Line an 8×8-inch baking pan with parchment paper so that the paper extends slightly over the edges of the pan and preheat the oven to 350℉. (Helpful hint: I fold the parchment along the four inside edges and then crease along the corners to help it stay put. The parchment will allow you to easily remove the bars for cutting later.)
In medium bowl, stir together the oats, oat flour, seeds, and salt. Set aside.
Place the nut butter in a mixing bowl. (Tip: if the nut butter is cold or particularly firm, you may wish to soften it in the microwave.) Stir in the maple syrup, followed by the oil, stirring until the mixture is incorporated. Stir in the dry ingredients until completely blended. The mixture will be stiff.

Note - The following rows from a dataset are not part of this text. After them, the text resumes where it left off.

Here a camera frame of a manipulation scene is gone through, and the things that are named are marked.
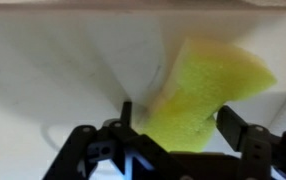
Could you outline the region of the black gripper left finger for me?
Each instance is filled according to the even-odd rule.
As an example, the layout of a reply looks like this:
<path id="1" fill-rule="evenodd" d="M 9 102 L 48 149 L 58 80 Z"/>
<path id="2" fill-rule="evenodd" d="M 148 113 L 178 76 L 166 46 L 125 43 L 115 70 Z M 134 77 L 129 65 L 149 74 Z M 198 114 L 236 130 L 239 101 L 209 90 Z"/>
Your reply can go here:
<path id="1" fill-rule="evenodd" d="M 130 125 L 131 117 L 132 117 L 132 103 L 130 101 L 126 101 L 123 103 L 123 106 L 122 106 L 120 120 L 124 124 Z"/>

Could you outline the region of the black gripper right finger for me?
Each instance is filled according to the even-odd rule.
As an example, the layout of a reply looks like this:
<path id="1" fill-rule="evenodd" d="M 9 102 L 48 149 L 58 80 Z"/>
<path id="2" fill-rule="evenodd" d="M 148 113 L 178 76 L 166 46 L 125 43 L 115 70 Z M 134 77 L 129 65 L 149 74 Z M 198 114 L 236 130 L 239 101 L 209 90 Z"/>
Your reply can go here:
<path id="1" fill-rule="evenodd" d="M 218 111 L 216 127 L 229 146 L 235 152 L 240 152 L 242 134 L 246 131 L 248 124 L 229 106 L 224 105 Z"/>

Transfer to the prepared pan and spread into an even layer. With the bottom of a measuring cup, firmly press down all over to ensure an even, compact layer. Pro tip: Evenly sprinkle the surface with an extra teaspoon or two of seeds and/or oats, and then very lightly press down on them. This simply gives the surface a prettier look.
Bake for 25-30 minutes, give or take a few based on oven and color of baking pan, or until the bars are lightly golden over the surface. (The bars take 28 minutes in my oven.)
Allow the bars to cool and then, using the edges of the parchment paper, lift them out of the pan. To cut them, I like to use a long, serrated knife and gently saw back and forth. This makes it easier to cut the crunchy bars without breaking them. But no worries if any of them do break, as they still taste great!